2Institute of Convergence Science, Yonsei University, Seoul 120-749, Korea.
Cancer patient classification using predictive biomarkers for anti-cancer drug responses is essential for improving therapeutic outcomes. However, current machine-learning-based predictions of drug response often fail to identify robust translational biomarkers from preclinical models.
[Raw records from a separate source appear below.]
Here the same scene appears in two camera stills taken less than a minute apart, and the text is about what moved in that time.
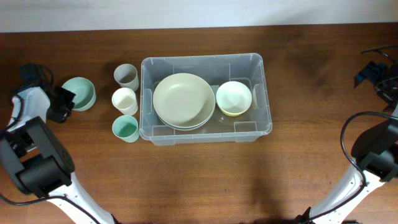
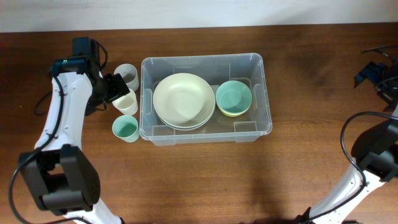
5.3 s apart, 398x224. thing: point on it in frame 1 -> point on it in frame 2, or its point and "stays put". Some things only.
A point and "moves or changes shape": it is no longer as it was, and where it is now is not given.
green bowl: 85,91 moves or changes shape
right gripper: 370,71 stays put
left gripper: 63,114 -> 119,88
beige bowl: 183,99 stays put
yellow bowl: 232,114 stays put
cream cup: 124,99 stays put
Here, we present a machine-learning framework to identify robust drug biomarkers by taking advantage of network-based analyses using pharmacogenomic data derived from three-dimensional organoid culture models. The biomarkers identified by our approach accurately predict the drug responses of 114 colorectal cancer patients treated with 5-fluorouracil and 77 bladder cancer patients treated with cisplatin. We further confirm our biomarkers using external transcriptomic datasets of drug-sensitive and -resistant isogenic cancer cell lines. Finally, concordance analysis between the transcriptomic biomarkers and independent somatic mutation-based biomarkers further validate our method. This work presents a method to predict cancer patient drug responses using pharmacogenomic data derived from organoid models by combining the application of gene modules and network-based approaches.